* [Your instructions] What you return must match, exactly, the lines running from the one containing "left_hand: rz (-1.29" to the end of the data, both included, and must contain no pictures.
^^^^^^^^^^^^^^^^
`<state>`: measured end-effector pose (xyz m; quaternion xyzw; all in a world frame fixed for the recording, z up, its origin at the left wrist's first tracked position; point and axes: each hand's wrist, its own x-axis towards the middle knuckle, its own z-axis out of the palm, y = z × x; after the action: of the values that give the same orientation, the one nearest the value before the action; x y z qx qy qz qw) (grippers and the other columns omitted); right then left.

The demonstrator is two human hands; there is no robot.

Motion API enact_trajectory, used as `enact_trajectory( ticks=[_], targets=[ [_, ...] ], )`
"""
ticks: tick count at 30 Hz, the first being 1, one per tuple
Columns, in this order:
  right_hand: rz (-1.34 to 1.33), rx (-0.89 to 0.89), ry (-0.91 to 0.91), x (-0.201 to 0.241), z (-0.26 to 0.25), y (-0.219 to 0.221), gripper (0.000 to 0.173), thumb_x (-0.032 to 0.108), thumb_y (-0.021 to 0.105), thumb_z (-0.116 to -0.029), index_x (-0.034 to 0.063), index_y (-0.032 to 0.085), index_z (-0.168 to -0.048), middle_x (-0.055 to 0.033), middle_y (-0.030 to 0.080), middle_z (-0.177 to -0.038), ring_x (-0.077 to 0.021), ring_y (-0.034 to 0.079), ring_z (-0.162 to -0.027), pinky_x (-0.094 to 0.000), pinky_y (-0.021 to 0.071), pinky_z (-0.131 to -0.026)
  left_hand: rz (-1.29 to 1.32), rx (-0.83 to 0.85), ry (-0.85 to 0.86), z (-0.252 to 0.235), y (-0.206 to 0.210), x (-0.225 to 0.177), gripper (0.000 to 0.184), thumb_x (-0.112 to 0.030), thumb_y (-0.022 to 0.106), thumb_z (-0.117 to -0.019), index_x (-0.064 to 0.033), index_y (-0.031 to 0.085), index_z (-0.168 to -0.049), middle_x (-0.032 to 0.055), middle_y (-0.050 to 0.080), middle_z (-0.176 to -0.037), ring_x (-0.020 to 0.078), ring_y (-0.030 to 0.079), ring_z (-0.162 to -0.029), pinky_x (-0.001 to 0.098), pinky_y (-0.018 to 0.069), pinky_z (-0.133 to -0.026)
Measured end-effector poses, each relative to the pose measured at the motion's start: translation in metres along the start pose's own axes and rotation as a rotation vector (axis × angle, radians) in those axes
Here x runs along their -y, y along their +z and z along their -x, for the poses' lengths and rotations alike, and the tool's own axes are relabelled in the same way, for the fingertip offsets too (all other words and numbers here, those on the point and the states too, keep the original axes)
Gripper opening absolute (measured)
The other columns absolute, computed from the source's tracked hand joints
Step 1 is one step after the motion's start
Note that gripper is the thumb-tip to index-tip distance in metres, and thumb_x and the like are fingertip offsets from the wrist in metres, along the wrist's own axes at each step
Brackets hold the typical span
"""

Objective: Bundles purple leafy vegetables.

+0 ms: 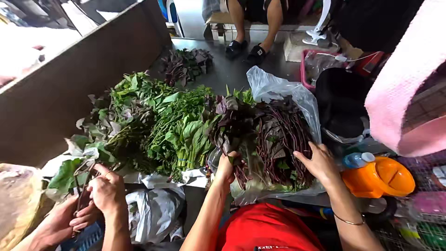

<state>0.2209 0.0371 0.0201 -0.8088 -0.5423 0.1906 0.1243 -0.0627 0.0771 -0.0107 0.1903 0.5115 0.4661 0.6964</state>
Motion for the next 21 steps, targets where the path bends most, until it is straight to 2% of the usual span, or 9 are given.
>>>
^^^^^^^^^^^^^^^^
* [Response to the task]
  left_hand: rz (-1.29 to 1.32), rx (-0.83 to 0.85), ry (-0.85 to 0.86), z (-0.252 to 0.235), y (-0.206 to 0.210), x (-0.225 to 0.177), gripper (0.000 to 0.184), thumb_x (-0.112 to 0.030), thumb_y (-0.022 to 0.106), thumb_z (-0.117 to -0.019), index_x (-0.064 to 0.033), index_y (-0.031 to 0.085), index_z (-0.168 to -0.049), middle_x (-0.032 to 0.055), middle_y (-0.050 to 0.080), middle_z (-0.176 to -0.037), ring_x (-0.020 to 0.078), ring_y (-0.030 to 0.079), ring_z (-0.162 to -0.029), pinky_x (-0.001 to 0.098), pinky_y (-0.018 to 0.069), pinky_z (-0.133 to -0.026)
Measured end-effector poses, each relative to the pose measured at the motion's start: translation in metres along the start pose's own axes and rotation as a rotation vector (axis × angle, radians) in those axes
Here x runs along their -y, y along their +z and z along their -x, for the poses' lengths and rotations alike, and the tool's own axes are relabelled in the same way, for the fingertip offsets too (all other words and numbers here, those on the point and the states too, keep the original axes)
Gripper opening absolute (measured)
The other columns absolute, computed from the source's tracked hand joints
Step 1 is one step after the motion's start
Note that gripper is the thumb-tip to index-tip distance in metres, and thumb_x and the like are fingertip offsets from the wrist in metres, along the wrist's own axes at each step
Brackets hold the typical span
"""

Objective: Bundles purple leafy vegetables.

+0 ms: 

<state>0.2209 0.0371 0.0201 -0.8088 -0.5423 0.1906 0.1243 -0.0627 0.0771 -0.0107 0.1903 0.5115 0.4661 0.6964</state>
Motion for the next 21 steps, targets where the path bends most, until it is straight to 2% of the usual span, or 9 are given.
>>>

Above is the complete output.